Date: 2005-09-02 08:03 am (UTC)
From: [identity profile] westly.livejournal.com
I'm with Littlebus here.

I'm a gay Trans Guy (meaning I like men, am a man, but am physically female) with a straight guy "other"

I've got my husband (Who is gay) and he has his girlfriend (who is straight)

Everyone knows about eachother, everyone is very cool with eachother. (Works well, seeing as I have a very loving heart and physical relationship with my husband, and Roanoke has a very loving cyber relationship with his girlfriend...)

My advice? If you can, be very open about everything. Honesty is the best polocy in my opinion.
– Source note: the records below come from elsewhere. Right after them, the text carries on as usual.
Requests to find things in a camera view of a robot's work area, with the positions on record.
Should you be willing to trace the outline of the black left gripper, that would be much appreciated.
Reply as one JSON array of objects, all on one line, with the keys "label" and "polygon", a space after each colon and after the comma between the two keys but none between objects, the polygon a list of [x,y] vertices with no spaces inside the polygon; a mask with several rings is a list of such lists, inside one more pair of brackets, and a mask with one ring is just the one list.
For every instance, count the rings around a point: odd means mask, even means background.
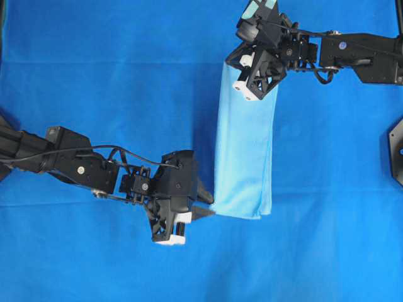
[{"label": "black left gripper", "polygon": [[194,201],[214,204],[213,195],[197,179],[197,162],[192,150],[182,150],[162,157],[151,179],[150,201],[145,207],[152,241],[160,245],[183,245],[185,226],[191,221],[215,215]]}]

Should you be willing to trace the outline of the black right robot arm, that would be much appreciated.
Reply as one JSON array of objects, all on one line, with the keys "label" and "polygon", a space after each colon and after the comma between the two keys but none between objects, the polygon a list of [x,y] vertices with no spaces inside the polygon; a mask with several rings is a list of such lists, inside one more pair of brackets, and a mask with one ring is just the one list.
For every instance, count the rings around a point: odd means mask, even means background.
[{"label": "black right robot arm", "polygon": [[402,37],[387,38],[335,31],[312,33],[283,28],[280,41],[242,42],[226,59],[240,70],[234,89],[248,101],[262,100],[287,75],[313,72],[322,84],[332,81],[341,69],[353,69],[365,84],[402,85]]}]

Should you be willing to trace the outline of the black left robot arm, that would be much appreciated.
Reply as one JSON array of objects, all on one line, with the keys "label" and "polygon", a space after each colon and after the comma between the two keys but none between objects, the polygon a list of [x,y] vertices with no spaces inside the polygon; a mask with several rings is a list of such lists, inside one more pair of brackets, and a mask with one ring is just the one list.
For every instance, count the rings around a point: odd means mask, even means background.
[{"label": "black left robot arm", "polygon": [[1,178],[13,169],[47,173],[61,182],[86,188],[96,198],[112,199],[144,207],[152,241],[160,245],[183,245],[185,226],[214,215],[213,196],[198,177],[192,150],[163,155],[155,174],[143,165],[130,165],[130,151],[110,145],[109,156],[97,151],[84,135],[61,126],[48,128],[41,138],[15,130],[1,119]]}]

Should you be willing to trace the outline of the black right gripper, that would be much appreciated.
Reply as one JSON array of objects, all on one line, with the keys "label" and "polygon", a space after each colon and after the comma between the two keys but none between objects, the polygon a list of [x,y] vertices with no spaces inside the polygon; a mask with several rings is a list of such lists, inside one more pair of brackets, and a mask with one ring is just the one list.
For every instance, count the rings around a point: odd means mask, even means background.
[{"label": "black right gripper", "polygon": [[241,74],[233,88],[248,101],[262,100],[287,75],[283,62],[262,47],[242,42],[225,63]]}]
Date: 2005-09-02 05:09 am (UTC)
From: [identity profile] pengke.livejournal.com
If the other people are unlikely to ever date, you could try privately identifying the group as bisexual. Outside people would assume that your statements about being a lesbian covered everyone but all of the people in your system would know that they weren't required to uphold that lesbian image. It would give them the freedom of identity that they want. The problem with this is that the bisexuality will become public once they start to date males unless you want to actively hide your sexuality.
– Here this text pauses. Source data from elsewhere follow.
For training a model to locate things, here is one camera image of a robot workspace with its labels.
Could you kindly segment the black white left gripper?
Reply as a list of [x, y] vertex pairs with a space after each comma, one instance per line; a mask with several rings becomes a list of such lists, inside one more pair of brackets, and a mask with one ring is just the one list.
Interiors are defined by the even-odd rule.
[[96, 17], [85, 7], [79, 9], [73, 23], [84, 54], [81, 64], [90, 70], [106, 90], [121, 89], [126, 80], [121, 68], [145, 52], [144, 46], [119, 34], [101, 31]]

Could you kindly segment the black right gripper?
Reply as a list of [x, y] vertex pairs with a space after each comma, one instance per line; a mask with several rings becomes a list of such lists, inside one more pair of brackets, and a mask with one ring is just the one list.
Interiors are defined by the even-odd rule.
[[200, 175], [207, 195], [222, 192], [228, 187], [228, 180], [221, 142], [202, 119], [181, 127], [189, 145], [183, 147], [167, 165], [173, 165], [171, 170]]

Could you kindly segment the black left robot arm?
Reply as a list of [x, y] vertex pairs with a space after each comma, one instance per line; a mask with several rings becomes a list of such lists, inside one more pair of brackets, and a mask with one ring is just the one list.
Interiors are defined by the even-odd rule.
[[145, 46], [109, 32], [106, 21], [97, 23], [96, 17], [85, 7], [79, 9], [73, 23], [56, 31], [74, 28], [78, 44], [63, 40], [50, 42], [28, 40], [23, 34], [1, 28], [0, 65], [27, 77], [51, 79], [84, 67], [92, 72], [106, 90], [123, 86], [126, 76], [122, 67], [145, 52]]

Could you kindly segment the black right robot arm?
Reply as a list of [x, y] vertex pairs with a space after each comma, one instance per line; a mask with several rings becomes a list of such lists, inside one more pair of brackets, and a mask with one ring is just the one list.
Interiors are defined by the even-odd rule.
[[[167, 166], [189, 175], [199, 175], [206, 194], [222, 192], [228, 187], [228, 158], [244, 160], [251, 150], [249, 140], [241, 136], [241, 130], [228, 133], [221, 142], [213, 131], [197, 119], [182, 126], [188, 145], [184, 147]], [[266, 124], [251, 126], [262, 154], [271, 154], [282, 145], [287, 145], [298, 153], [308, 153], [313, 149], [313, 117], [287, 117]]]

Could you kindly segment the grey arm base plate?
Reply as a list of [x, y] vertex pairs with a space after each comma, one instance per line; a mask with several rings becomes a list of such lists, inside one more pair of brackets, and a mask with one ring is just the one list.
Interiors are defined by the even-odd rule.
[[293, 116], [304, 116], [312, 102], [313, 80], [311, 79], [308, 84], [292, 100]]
Politically, you'd be better off in you eased into identifying bodily/as a group as bisexual. This would prevent people from claiming that you're betraying the cause should someone else suddenly begin a relationship with a male. Individually, you would still be a lesbian. If you're open about your multiplicity, you could explain the reasoning behind the decision to them. You could also be more open about your multiplicity; identifying yourself as a lesbian while explaining that others in your body aren't. You would be leaving yourself vulnerable to people who might think you are using/making-up the other people to allow you the freedom to play both sides of the fence, though.

Date: 2005-09-02 06:51 am (UTC)
From: [identity profile] nematoddity.livejournal.com
A friend of ours--who's not multi, but hey--identifies herself as "lesbian-identified". In other words, her heart-relationships are with women, nearly completely; but what the body does, well, she's made love with women, men, groups...whatever. Don't know if that would work for you, but it seems to work for her.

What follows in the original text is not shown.